Rechtbank Gelderland oordeelt dat in de bruto-spelopbrengst zelf geen kansspelbelasting is begrepen. De Wet KSB kent namelijk geen bepaling die vergelijkbaar is met art. 38 Wet OB 1968, waaruit afgeleid kan worden dat de heffingsgrondslag inclusief de verschuldigde belasting is.
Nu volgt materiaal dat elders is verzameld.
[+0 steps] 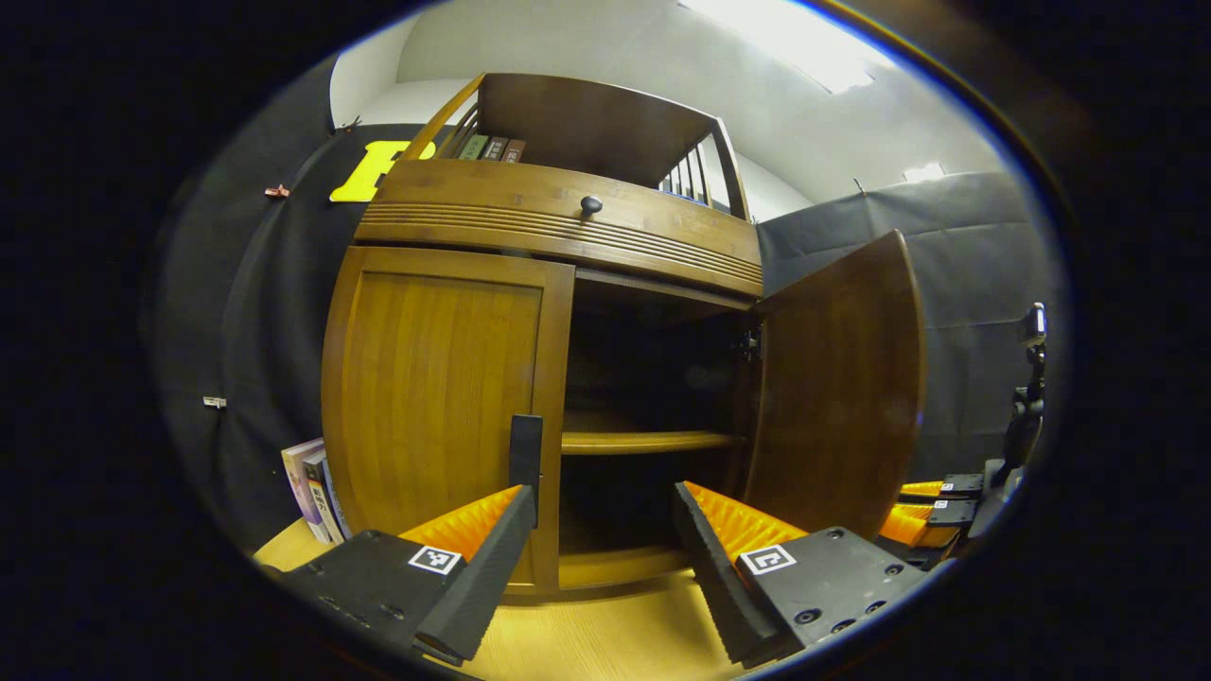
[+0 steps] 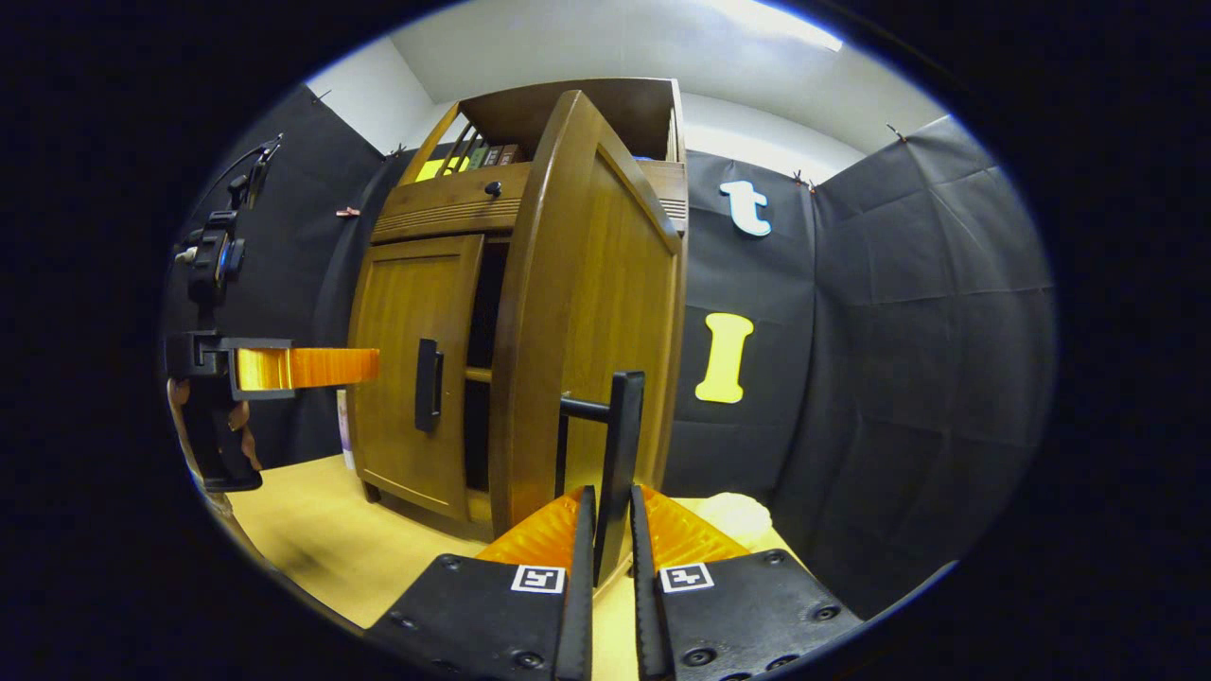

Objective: Open the right door of the double-door shoe cabinet with the right hand, and open the left door with the left hand.

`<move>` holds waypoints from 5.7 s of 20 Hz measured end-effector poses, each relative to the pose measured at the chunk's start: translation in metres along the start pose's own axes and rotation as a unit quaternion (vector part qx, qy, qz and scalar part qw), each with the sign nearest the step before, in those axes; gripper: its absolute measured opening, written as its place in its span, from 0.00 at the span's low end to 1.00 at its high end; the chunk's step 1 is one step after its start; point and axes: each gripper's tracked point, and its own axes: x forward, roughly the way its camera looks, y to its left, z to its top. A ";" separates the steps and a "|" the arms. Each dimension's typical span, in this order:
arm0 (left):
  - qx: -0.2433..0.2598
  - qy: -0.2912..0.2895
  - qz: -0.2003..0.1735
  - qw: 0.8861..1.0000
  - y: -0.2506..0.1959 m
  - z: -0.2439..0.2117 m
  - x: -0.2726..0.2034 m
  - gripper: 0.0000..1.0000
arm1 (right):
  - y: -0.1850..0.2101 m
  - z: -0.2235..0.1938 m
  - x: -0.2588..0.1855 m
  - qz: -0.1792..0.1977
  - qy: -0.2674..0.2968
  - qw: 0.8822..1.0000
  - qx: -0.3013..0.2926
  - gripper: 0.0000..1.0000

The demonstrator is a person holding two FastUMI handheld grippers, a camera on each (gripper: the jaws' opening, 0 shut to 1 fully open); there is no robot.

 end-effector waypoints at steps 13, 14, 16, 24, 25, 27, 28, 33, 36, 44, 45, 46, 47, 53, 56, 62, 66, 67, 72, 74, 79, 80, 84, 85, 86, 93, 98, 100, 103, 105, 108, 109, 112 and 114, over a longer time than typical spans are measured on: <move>0.021 0.013 0.026 0.999 -0.016 -0.022 0.030 0.87 | -0.078 0.001 -0.019 -0.046 -0.004 0.999 0.021 0.12; 0.018 0.007 0.029 0.999 -0.015 -0.022 0.030 0.92 | -0.085 0.002 -0.023 -0.056 -0.008 0.998 0.016 0.12; 0.018 -0.003 0.038 0.999 -0.010 -0.020 0.031 0.91 | -0.100 0.004 -0.034 -0.076 -0.013 0.997 0.019 0.11; 0.027 -0.016 0.077 0.997 0.019 -0.017 0.034 0.91 | -0.038 0.020 -0.064 0.015 -0.035 0.998 0.053 0.13; 0.029 -0.021 0.083 0.996 0.024 -0.016 0.035 0.91 | -0.029 0.017 -0.065 0.034 -0.034 0.998 0.048 0.13; 0.038 -0.021 0.096 0.994 0.037 -0.020 0.040 0.87 | -0.021 0.011 -0.060 0.051 -0.021 0.998 0.039 0.16; 0.043 -0.017 0.100 0.994 0.043 -0.024 0.043 0.87 | -0.012 0.007 -0.058 0.059 -0.016 0.997 0.040 0.16; 0.053 -0.024 0.100 0.993 0.058 -0.031 0.072 0.89 | 0.030 0.017 -0.057 0.118 -0.026 0.992 0.046 0.79; 0.048 -0.025 0.113 0.992 0.070 -0.040 0.089 0.87 | 0.039 0.025 -0.052 0.128 -0.039 0.991 0.024 0.94; 0.053 -0.030 0.136 0.989 0.096 -0.048 0.127 0.81 | 0.054 0.034 -0.040 0.135 -0.081 0.987 -0.009 0.93; 0.053 -0.031 0.139 0.988 0.098 -0.049 0.130 0.81 | 0.056 0.036 -0.039 0.139 -0.087 0.986 -0.003 0.93; 0.052 -0.029 0.138 0.989 0.098 -0.050 0.134 0.81 | 0.055 0.036 -0.036 0.140 -0.087 0.986 0.005 0.94; 0.050 -0.025 0.134 0.989 0.099 -0.051 0.139 0.81 | 0.055 0.034 -0.030 0.141 -0.084 0.986 0.015 0.94; 0.033 -0.018 0.102 0.994 0.090 -0.055 0.150 0.62 | 0.044 0.023 -0.012 0.132 -0.059 0.989 0.025 0.94; 0.050 -0.011 0.106 0.993 0.088 -0.057 0.150 0.37 | 0.049 0.021 -0.007 0.132 -0.052 0.990 0.016 0.94; 0.022 0.011 0.081 0.996 0.087 -0.060 0.138 0.35 | 0.058 0.016 -0.007 0.140 -0.037 0.989 0.025 0.94; 0.011 0.026 0.050 0.998 0.082 -0.057 0.109 0.34 | 0.063 0.018 -0.010 0.139 -0.035 0.989 0.035 0.94; 0.010 0.029 0.043 0.999 0.082 -0.056 0.101 0.34 | 0.067 0.017 -0.011 0.143 -0.035 0.988 0.038 0.94; 0.006 0.032 0.011 0.999 0.082 -0.050 0.057 0.34 | 0.085 0.016 -0.011 0.153 -0.030 0.987 0.032 0.94; 0.007 0.032 0.001 0.999 0.085 -0.049 0.041 0.33 | 0.093 0.016 -0.013 0.159 -0.029 0.986 0.034 0.94; 0.006 0.033 -0.025 0.999 0.095 -0.042 0.006 0.34 | 0.120 0.019 -0.017 0.175 -0.036 0.983 0.043 0.94; 0.007 0.034 -0.028 0.999 0.098 -0.042 -0.002 0.34 | 0.126 0.018 -0.015 0.178 -0.036 0.982 0.042 0.95; 0.008 0.032 -0.032 0.999 0.113 -0.037 -0.030 0.32 | 0.157 0.017 -0.011 0.199 -0.033 0.978 0.044 0.94; 0.006 0.031 -0.030 0.999 0.117 -0.036 -0.036 0.32 | 0.164 0.015 -0.009 0.207 -0.031 0.977 0.046 0.93; 0.006 0.031 -0.028 0.999 0.120 -0.036 -0.041 0.33 | 0.172 0.014 -0.008 0.215 -0.028 0.975 0.048 0.93; 0.014 0.026 0.006 1.000 0.142 -0.032 -0.068 0.32 | 0.198 0.003 -0.003 0.246 -0.009 0.968 0.050 0.94; 0.023 0.024 0.034 0.999 0.156 -0.028 -0.081 0.29 | 0.212 -0.002 -0.004 0.268 -0.002 0.962 0.053 0.94; 0.030 0.018 0.047 0.998 0.163 -0.026 -0.087 0.29 | 0.219 -0.001 -0.007 0.279 -0.005 0.959 0.050 0.94; 0.028 0.015 0.065 0.997 0.176 -0.026 -0.098 0.30 | 0.236 0.002 -0.016 0.300 -0.013 0.953 0.049 0.94; 0.026 0.014 0.083 0.996 0.188 -0.025 -0.106 0.28 | 0.245 0.004 -0.020 0.312 -0.021 0.949 0.044 0.94; 0.025 0.008 0.112 0.993 0.208 -0.020 -0.121 0.28 | 0.258 0.005 -0.024 0.328 -0.027 0.943 0.038 0.94; 0.021 0.002 0.124 0.992 0.215 -0.018 -0.127 0.28 | 0.263 0.004 -0.025 0.332 -0.024 0.942 0.040 0.94; 0.023 -0.007 0.179 0.984 0.248 -0.013 -0.150 0.24 | 0.276 0.007 -0.028 0.351 -0.022 0.935 0.047 0.94; 0.007 -0.005 0.180 0.984 0.252 -0.014 -0.163 0.18 | 0.280 0.007 -0.026 0.353 -0.023 0.934 0.051 0.94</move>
Belanghebbende, X bv, exploiteert kansspelautomaten in horecaondernemingen van mede-exploitanten. X bv doet maandelijks aangifte voor de kansspelbelasting en voldoet deze. Tegen de voldoening wordt telkens bezwaar gemaakt. In 2016 constateert de inspecteur dat X bv te weinig belasting voldoet. In plaats van 29% van de bruto-opbrengst, berekent X bv de verschuldigde belasting op 29/129-ste deel van de bruto-opbrengst. In geschil zijn de naheffingsaanslagen van in totaal € 743.973, alsmede de vergrijpboetes van in totaal € 56.137.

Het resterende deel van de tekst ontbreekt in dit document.